Organize and clarify.

watch | PDF | Design plays a large role in data visualization. Think of design as choreography for the page. In our context it’s not merely driven by aesthetic, but function. Although there’s always room for aesthetic—gently applied—and I really encourage you to find your own and continue to refine it. But always remember, be understood before being articulate. Be legible before being attractive! Your goal here isn’t to make inroads on the global stage of aesthetic studies. Become a good visual explainer. It’s harder … and more worth doing.

6 Nothing

No data, no ink.

watch | PDF | Data-to-ink ratio, taken to the extreme: if there is no data to show, no ink should be used. The idea of “no data to show” may correspond to a variety of scenarios. There may be sincerely no data to show—no values were collected. Or, there are no significant changes to see. Where possible, you should use empty space to indicate lack of data or lack of change in data. You should never be distracted by something that isn’t relevant and empty space is not distracting—it really just provides contrast to adjacent elements, which presumably correspond to actual data or actionable data.

7 Labels

Respect type and use it to establish hierarchy.

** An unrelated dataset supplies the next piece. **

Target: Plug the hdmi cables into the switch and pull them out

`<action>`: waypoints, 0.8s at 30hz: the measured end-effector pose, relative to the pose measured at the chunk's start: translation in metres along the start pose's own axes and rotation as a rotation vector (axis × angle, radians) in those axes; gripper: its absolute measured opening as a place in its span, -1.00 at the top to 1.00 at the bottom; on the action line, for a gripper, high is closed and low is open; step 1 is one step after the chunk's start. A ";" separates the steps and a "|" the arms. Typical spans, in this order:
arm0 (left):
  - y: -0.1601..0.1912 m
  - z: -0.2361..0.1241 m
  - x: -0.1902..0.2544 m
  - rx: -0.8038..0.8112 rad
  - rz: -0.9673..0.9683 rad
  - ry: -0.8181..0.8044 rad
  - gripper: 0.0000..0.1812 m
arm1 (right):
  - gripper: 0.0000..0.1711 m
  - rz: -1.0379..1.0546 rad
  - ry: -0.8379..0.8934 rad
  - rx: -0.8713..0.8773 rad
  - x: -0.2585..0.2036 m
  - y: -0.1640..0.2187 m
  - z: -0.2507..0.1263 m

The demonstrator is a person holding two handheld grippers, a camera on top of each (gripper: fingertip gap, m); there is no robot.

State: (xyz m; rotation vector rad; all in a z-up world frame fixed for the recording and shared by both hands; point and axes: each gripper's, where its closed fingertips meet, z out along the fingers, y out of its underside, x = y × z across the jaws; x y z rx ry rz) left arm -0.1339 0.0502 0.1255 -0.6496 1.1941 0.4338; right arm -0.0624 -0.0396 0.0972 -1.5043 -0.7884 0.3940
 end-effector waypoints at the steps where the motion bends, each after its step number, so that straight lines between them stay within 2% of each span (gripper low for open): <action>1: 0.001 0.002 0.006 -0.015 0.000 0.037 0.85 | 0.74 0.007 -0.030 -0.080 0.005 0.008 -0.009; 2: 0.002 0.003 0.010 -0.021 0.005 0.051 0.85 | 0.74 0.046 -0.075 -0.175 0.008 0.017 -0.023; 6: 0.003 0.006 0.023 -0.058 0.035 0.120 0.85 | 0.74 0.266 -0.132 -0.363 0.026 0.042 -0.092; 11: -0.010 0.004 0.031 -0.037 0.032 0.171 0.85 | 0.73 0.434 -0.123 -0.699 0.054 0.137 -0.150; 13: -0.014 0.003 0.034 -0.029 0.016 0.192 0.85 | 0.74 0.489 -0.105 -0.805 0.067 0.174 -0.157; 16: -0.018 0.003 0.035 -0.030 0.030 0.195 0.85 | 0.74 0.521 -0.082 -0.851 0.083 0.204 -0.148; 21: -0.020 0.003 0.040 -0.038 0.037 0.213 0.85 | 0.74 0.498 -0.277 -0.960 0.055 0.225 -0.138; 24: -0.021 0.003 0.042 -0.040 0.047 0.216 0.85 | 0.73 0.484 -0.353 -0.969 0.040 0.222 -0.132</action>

watch | PDF | Open up a journal or your favourite text book. Find a figure. There’s probably some labels in there. Maybe it’s a multi-panel figure and the labels are the titles. Maybe there are some callouts that tell you what the parts are. If it’s a plot there are probably axis labels and tick labels and maybe a legend with some labels. There’s usually several informational layers in the image, each with their own labels. These labels should reflect that these layers are different. They should also reflect the relative importance of these layers.

8 Process

Creating a visualization for Scientific American Graphic Science: from start to finish.

watch | PDF | Let’s now look at the process of designing a visualization from scratch—from the encoding all the way to design. This was a graphic I did for the June 2015 issue of Scientific American. It appeared on the Graphic Science page.